Kazakhstan charges Russia-linked businessman with attempted coup d’etat

Kazakhstan charges Russia-linked businessman with attempted coup d’etat
Kazakhstan has labelled land protests as coup d’etat attempt
By Naubet Bisenov in Almaty July 12, 2016

Kazakhstan’s National Security Committee (KNB) has charged Tokhtar Tuleshov, a wealthy Kazakh businessman known for his close ties with Russia, with an attempted coup d’etat, the committee told a news conference in Astana on July 11.

Charges brought against Tuleshov, which also include funding a transnational criminal group and setting up and leading an armed gang, are seen as a sign of the intensification of the fight for shrinking business interests in Kazakhstan, which is experiencing the worst crisis since the late 1990s as a double whammy of the low oil price and economic difficulties in its main trading partners take its toll. The trial might have also been caused by the businessman’s ambitions and influence on local politics in South Kazakhstan Region.

Tuleshov was arrested along with other suspects in a special operation in January after the police found firearms and drugs in one of the detainees’ house. In June the KNB accused Tuleshov of devising plans “to create tensions within the country by organising protests and riots” and said he was the brain and funder of  land protests that engulfed the country in April and May. Tuleshov is also blamed for a terror attack in the western oil city of Aktobe.

Tuleshov, who owns one of Kazakhstan’s largest breweries, ran the Kazakh office of Russia-based Centre for the Analysis of Terrorist Threats. He also advised the Russian parliament on matters of economic cooperation, religion and non-governmental organizations.

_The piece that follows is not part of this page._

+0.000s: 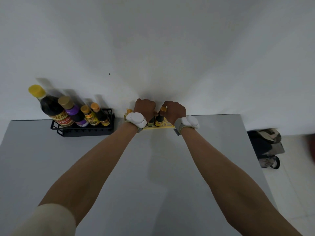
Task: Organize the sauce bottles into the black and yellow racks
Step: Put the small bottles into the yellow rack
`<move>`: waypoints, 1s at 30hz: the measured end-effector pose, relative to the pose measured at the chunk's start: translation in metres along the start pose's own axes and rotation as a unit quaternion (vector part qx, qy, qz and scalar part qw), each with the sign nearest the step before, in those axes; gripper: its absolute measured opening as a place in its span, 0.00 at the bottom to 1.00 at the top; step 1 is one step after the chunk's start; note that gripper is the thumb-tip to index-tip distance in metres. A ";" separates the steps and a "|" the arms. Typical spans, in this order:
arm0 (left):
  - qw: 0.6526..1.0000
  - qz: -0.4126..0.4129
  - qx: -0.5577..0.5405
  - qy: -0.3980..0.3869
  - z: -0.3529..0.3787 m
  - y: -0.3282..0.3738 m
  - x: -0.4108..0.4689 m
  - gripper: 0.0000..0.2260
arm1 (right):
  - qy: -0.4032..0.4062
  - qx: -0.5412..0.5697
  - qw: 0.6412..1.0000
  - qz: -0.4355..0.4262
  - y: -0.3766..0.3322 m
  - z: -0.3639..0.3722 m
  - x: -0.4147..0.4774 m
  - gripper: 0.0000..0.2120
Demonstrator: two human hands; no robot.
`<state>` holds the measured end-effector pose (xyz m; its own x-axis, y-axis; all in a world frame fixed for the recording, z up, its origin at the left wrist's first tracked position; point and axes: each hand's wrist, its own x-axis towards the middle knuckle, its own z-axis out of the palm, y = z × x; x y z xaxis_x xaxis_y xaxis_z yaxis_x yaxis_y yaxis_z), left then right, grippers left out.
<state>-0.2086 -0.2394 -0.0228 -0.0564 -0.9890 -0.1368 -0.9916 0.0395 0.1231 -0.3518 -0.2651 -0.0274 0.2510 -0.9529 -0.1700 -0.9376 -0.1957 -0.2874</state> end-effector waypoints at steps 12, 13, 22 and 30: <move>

The KNB said Tuleshov had for a long time maintained contact and offered financial support to alleged criminal leaders in Uzbekistan and formed “his own organised crime group with an armed wing” numbering over 90 fighters. The “bandit” wing of his organised crime group carried out “a number of murders, kidnappings and assaults” and their “tortures” were filmed on Tuleshov’s orders, the KNB said.

The committee explained that his “bohemian lifestyle” had led to sizeable debts totalling $200mn to Kazakh commercial banks and criminal leaders. “Precisely in this period Tuleshov had an idea of violent seizure of power in the country,” it said. The seizure of power would have solved his debt problems and would have preserved his economic interests, the KNB claimed.